DEAR ABBY: I have been married to a wonderful man for 17 years. The drawback is he’s a workaholic. We have not spent even one day together doing something fun in more than 10 years.
We both work full-time and live on a small farm. My husband is a carpenter. He collects tractors and works hay fields all summer long. Because he comes in late each evening, I often eat dinner alone. On weekends, he’s working on his tractors or cutting and baling hay.
I do see him a bit more during the winter months, but he thinks it’s a waste of time and money to go somewhere nice for dinner or take a weekend getaway. When I do travel, it is with my siblings because my husband prefers to stay home and work.
I love him, but I’m beginning to feel like I am not his top priority. I am lonely for his companionship. I just don’t know how to handle this. He’s pretty set in his ways. Help. — WITHERING IN WISCONSIN
DEAR WITHERING: A husband who is unwilling to devote time to his wife doesn’t sound “wonderful” to me. Perhaps you should consider having a snack after you return from work, so you can have dinner with him when he comes in.
You appear to have a communication problem. Tell him what you want, and don’t be shy about it. Say you love him but need more of him than he has given you for a long time. He needs to know his wife feels she’s playing second fiddle to his tractor collection.
If he is unwilling to listen, then you will have to evaluate whether you want to spend the rest of your life “withering.”
DEAR ABBY: I am married to a successful mental health professional, and I applaud how you recommend therapy or counseling when it is called for. I have noticed that some of your readers have written, “I tried it already, but it didn’t work.” To these people, my husband always says:
“Therapists are like shoes. Sometimes you need to try on a few before you find a good fit. And, like shoes, you can grow out of them and need new ones. Sometimes you need a more appropriate pair that matches a different lifestyle. (You wouldn’t go running in high heels, or wear flip-flops to business meetings.)
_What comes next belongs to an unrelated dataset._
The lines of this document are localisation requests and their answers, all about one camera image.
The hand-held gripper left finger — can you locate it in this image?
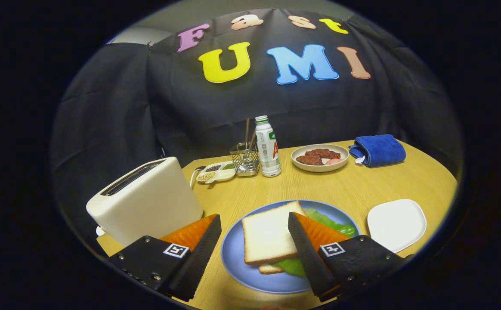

“Ask to talk to potential therapists before hiring one. Ask questions. Get a feel for their personality and style. Ask how they might treat different issues and what types of therapy they practice, and inquire about sliding-scale fees if money is an issue.
“If a therapist’s style doesn’t match your needs, ask for a referral to someone else who might be a better fit.”
Abby, please encourage your readers not to give up. There is help out there for everyone. — MATT IN MARYLAND
DEAR MATT: I like your spouse’s analogy and suggestions for finding a psychotherapist who’s a good fit. Thank you for taking the time to write and share the wisdom.